▶ **INSTRUCTIONS FOR THE TASK**:
From the first line to the last, transcribe the material exactly.

▶ **PROVIDED DATA**:
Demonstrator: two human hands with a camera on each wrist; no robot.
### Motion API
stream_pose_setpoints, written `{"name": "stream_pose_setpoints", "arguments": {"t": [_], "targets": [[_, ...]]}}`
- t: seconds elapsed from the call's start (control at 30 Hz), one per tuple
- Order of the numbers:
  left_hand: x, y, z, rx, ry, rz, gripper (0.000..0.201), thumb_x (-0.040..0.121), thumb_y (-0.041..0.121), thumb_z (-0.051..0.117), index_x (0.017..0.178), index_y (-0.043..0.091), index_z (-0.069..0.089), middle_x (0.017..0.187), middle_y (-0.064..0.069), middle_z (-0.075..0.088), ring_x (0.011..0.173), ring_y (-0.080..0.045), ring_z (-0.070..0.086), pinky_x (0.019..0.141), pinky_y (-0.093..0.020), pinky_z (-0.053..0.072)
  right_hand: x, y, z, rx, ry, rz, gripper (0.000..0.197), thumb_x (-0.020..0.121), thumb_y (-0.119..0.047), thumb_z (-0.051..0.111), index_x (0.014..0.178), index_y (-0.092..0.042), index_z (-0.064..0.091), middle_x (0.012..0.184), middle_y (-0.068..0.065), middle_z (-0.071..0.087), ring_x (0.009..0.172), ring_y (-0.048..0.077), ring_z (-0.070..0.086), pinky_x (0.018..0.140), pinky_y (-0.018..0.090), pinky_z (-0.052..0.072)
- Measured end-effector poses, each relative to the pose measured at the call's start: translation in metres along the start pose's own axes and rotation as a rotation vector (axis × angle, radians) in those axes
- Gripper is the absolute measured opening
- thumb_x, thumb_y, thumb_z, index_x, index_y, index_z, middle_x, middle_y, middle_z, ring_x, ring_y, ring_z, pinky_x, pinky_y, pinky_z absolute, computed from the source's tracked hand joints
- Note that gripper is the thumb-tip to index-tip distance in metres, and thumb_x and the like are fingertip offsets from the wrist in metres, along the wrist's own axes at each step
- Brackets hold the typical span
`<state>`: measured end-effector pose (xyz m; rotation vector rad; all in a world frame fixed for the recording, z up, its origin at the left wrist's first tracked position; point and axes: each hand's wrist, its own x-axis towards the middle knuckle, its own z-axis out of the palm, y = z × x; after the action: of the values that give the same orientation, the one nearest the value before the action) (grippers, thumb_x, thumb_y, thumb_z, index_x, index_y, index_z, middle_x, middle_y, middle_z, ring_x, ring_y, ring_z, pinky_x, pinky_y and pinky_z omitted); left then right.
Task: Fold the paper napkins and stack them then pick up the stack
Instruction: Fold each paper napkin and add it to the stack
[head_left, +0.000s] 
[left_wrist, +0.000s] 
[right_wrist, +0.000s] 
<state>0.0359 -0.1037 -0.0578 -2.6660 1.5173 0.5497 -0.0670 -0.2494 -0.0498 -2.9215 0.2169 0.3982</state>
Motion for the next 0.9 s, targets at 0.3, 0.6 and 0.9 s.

▶ **RESPONSE BOX**:
Demonstrator: two human hands with a camera on each wrist; no robot.
### Motion API
stream_pose_setpoints, written `{"name": "stream_pose_setpoints", "arguments": {"t": [_], "targets": [[_, ...]]}}`
- t: seconds elapsed from the call's start (control at 30 Hz), one per tuple
- Order of the numbers:
  left_hand: x, y, z, rx, ry, rz, gripper (0.000..0.201), thumb_x (-0.040..0.121), thumb_y (-0.041..0.121), thumb_z (-0.051..0.117), index_x (0.017..0.178), index_y (-0.043..0.091), index_z (-0.069..0.089), middle_x (0.017..0.187), middle_y (-0.064..0.069), middle_z (-0.075..0.088), ring_x (0.011..0.173), ring_y (-0.080..0.045), ring_z (-0.070..0.086), pinky_x (0.019..0.141), pinky_y (-0.093..0.020), pinky_z (-0.053..0.072)
  right_hand: x, y, z, rx, ry, rz, gripper (0.000..0.197), thumb_x (-0.020..0.121), thumb_y (-0.119..0.047), thumb_z (-0.051..0.111), index_x (0.014..0.178), index_y (-0.092..0.042), index_z (-0.064..0.091), middle_x (0.012..0.184), middle_y (-0.068..0.065), middle_z (-0.071..0.087), ring_x (0.009..0.172), ring_y (-0.048..0.077), ring_z (-0.070..0.086), pinky_x (0.018..0.140), pinky_y (-0.018..0.090), pinky_z (-0.052..0.072)
- Measured end-effector poses, each relative to the pose measured at the call's start: translation in metres along the start pose's own axes and rotation as a rotation vector (axis × angle, radians) in those axes
- Gripper is the absolute measured opening
- thumb_x, thumb_y, thumb_z, index_x, index_y, index_z, middle_x, middle_y, middle_z, ring_x, ring_y, ring_z, pinky_x, pinky_y, pinky_z absolute, computed from the source's tracked hand joints
- Note that gripper is the thumb-tip to index-tip distance in metres, and thumb_x and the like are fingertip offsets from the wrist in metres, along the wrist's own axes at each step
- Brackets hold the typical span
`<state>`: measured end-effector pose (xyz m; rotation vector rad; all in a world frame fixed for the recording, z up, its origin at the left wrist's first tracked position; point and axes: each hand's wrist, its own x-axis towards the middle knuckle, its own z-axis out of the palm, y = z × x; after the action: of the values that give the same orientation, the one nearest the value before the action) (grippers, thumb_x, thumb_y, thumb_z, index_x, index_y, index_z, middle_x, middle_y, middle_z, ring_x, ring_y, ring_z, pinky_x, pinky_y and pinky_z omitted); left then right.
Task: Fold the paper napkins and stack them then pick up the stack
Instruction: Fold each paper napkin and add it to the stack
[head_left, +0.000s] 
[left_wrist, +0.000s] 
[right_wrist, +0.000s] 
<state>0.0359 -0.1037 -0.0578 -2.6660 1.5173 0.5497 -0.0670 -0.2494 -0.0498 -2.9215 0.2169 0.3982</state>
Motion for the next 0.9 s, targets at 0.3, 0.6 and 0.9 s.

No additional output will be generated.